Even if they won't openly admit it, even if they don't realise it, most Brits have a love affair with Italy in some way or another.
The three 'P's of Pizza, Prosecco and Prosciutto aren't just fashionable, they've become so commonplace that they've pretty much been adopted into British culinary culture - and that's just food!
Demand in Great Britain for all things Italian is so great that, in 2016, the UK was the largest single market for exports from the country.
In total, the UK imported a whopping 22.5 billion euros worth of Italian goods.
Although this is a record total, there are clouds on the horizon.
Brexit is widely expected to increase the cost of trade between European countries and the UK. Whilst I've painted a picture of an enduring popularity of Italian exports in the UK that could overcome a price rise, recent history suggests that isn't the case.
During the recession of 2009, the level of trade between Italy and the UK fell sharply. There's no proof that Brexit will bring a recession - but it has already brought higher prices for imported goods in the form of currency fluctuations, and trade barriers would raise these further.
Alongside inflationary pressure, many analysts predict that Brexit will make Britons poorer, at least in the short to medium term. Combine these factors, and you have a worrying situation for Italian producers.

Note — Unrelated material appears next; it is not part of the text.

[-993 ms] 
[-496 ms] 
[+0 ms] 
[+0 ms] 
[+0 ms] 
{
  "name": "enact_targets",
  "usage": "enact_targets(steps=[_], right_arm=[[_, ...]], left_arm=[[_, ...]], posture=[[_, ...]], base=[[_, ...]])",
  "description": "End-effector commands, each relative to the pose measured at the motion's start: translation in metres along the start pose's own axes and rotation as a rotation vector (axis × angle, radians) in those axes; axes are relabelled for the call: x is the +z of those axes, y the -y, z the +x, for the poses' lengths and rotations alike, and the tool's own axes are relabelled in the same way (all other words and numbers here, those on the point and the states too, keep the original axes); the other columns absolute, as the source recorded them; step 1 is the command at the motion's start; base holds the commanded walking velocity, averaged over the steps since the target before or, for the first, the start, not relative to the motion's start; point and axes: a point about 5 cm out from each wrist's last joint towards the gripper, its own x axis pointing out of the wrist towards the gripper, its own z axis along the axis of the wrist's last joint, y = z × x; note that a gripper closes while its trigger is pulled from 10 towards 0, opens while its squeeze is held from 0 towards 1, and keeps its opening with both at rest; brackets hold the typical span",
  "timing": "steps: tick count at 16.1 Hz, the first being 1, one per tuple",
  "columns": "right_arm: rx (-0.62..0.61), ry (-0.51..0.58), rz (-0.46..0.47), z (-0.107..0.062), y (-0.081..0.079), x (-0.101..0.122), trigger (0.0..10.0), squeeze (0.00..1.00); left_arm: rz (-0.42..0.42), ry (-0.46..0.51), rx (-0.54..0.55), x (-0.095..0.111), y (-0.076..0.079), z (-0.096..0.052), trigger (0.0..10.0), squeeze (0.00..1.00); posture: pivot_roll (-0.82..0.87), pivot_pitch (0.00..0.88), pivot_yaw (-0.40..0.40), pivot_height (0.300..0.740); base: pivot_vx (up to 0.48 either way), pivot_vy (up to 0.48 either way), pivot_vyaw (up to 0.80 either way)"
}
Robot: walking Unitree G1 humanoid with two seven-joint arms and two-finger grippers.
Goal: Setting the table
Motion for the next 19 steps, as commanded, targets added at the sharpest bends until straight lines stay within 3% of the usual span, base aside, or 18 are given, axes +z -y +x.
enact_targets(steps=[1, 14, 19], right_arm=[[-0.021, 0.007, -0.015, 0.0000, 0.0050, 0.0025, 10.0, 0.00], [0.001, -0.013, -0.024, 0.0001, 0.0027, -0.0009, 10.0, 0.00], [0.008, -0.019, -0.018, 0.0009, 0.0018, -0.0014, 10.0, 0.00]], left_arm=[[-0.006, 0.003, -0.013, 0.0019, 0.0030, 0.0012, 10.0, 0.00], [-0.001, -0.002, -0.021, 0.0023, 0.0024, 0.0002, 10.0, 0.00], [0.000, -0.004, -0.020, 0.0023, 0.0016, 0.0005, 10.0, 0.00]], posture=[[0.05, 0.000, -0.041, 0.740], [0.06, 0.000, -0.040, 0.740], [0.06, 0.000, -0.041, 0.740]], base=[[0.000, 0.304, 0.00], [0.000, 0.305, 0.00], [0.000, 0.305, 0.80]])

So where does China come into all of this? Well, at present, China is an important market for Italian exports (particularly of designer and luxury goods). There is huge potential for Italian exports to grow here - with China's growing middle class and wealth seeming like an ideal market for the fantastic produce of Italy.
Perhaps, then, the UK's loss will be China's gain? Either way, the popularity of Italian produce looks set to remain strong.